Gripp et al. (2013) reported 5 unrelated children with molecularly confirmed Noonan syndrome-like disorder and loose anagen hair. All had skin hyperpigmentation, sparse light-colored hair that was slow-growing and unruly in texture, increased fine wrinkles, ligamentous laxity, and developmental delay; 4 also had documented structural cardiac anomalies. Hypotonia and macrocephaly were present in 4, and 3 had polyhydramnios, high birth weight, and/or required use of a feeding tube. Distinctive brain abnormalities included relative megalencephaly and enlarged subarachnoid spaces suggestive of benign external hydrocephalus, and a relatively small posterior fossa as indicated by a vertical tentorium. The combination of a large brain with a small posterior fossa likely resulted in the high rate of cerebellar tonsillar ectopia (3 of 5 patients).

Molecular Genetics

Based on a systems biology approach that identified SHOC2 (602775) as a candidate gene, Cordeddu et al. (2009) sequenced SHOC2 coding exons in a Noonan syndrome cohort that included 96 individuals who were negative for mutations in known disease genes and identified a heterozygous mutation (S2G; 602775.0001) in 4 unrelated individuals. They then analyzed the SHOC2 gene in a cohort of 410 mutation-negative patients with Noonan syndrome or a related phenotype and identified 21 individuals with the same S2G mutation. All 25 patients with the S2G mutation had a relatively consistent Noonan syndrome-like phenotype with loose anagen hair. Functional studies of S2G-mutant SHOC2 demonstrated introduction of an N-myristoylation site, resulting in aberrant localization and signaling.

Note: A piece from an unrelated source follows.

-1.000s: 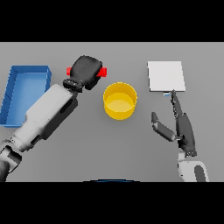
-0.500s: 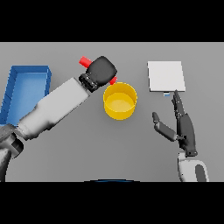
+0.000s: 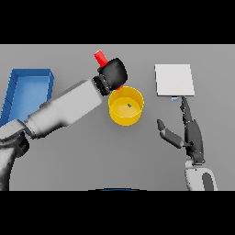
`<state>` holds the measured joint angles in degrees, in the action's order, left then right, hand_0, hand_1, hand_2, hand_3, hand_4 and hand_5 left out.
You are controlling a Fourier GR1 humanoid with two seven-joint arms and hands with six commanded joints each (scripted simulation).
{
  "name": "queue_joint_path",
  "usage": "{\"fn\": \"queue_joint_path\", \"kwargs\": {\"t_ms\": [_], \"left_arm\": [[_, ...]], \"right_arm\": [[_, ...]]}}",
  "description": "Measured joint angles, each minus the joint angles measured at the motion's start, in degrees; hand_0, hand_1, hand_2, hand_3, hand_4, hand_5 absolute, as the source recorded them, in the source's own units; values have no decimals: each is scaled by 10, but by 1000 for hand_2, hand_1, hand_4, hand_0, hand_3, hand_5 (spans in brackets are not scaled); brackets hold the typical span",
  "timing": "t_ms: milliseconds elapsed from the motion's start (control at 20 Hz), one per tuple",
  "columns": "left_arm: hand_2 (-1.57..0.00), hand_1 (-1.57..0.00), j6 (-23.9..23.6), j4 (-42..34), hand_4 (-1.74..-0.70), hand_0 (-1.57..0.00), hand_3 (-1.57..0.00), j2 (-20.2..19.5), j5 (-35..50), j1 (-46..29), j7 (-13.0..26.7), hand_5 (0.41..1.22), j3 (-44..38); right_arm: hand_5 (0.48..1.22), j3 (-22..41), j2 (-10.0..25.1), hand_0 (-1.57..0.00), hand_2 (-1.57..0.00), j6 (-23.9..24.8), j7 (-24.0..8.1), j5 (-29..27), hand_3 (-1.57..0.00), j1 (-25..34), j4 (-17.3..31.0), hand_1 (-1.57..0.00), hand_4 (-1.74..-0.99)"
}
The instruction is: Pick up the red beaker and tilt it to pour out 1 green nut into yellow bowl. Pick up the yellow bowl and place it on the metallic measuring scale.
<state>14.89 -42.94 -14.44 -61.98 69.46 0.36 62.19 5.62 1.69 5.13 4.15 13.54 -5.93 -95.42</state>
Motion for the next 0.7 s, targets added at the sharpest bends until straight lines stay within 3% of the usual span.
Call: {"fn": "queue_joint_path", "kwargs": {"t_ms": [350,600,700], "left_arm": [[-1571,-1571,31,28,-1734,-1571,-1569,18,-37,52,-30,1221,74],[-1571,-1571,2,49,-1733,-1571,-1570,19,-57,75,-51,1221,115],[-1571,-1571,19,40,-1730,-1571,-1571,14,-47,98,-62,1221,112]], "right_arm": [[591,-3,6,1,1,7,6,7,1,5,-7,1,-1204],[594,6,2,1,1,11,12,21,1,1,-1,1,-1207],[592,9,1,1,1,13,7,26,1,-1,-5,1,-1206]]}}
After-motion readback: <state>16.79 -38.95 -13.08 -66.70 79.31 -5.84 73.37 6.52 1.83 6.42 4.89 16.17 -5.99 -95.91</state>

Hoban et al. (2012) reported a male infant with typical dysmorphic facial features and other signs of Noonan syndrome, including thickened nuchal folds, generalized perinatal edema, hepatosplenomegaly, coagulopathy, hypertrophic cardiomyopathy (CMH), leukocytosis, thrombocytopenia, bleeding dyscrasia, hearing loss, and cryptorchidism, who was found to have the recurrent S2G mutation in the SHOC2 gene. The infant had rapidly progressive CMH and died of congestive heart failure at 4 months of age. Hoban et al. (2012) stated that the 'loose anagen hair' phenotype 'was not clinically noted' in the patient, who also had not developed any of the previously reported skin features in patients with the S2G mutation. They noted that the cardiac anomaly expanded the clinical phenotype associated with the SHOC2 mutation.

In 5 unrelated children with Noonan syndrome-like disorder and loose anagen hair, Gripp et al. (2013) identified heterozygosity for the S2G mutation in the SHOC2 gene. One of the patients was a 2-year-old boy who developed myelofibrosis (254450), which the authors noted is exceedingly rare in children and young adults; he was negative for the V617F JAK2 mutation (147796.0001) seen in the majority of myelofibrosis patients, suggesting that germline or somatic SHOC2 mutations might be involved in myelofibrosis.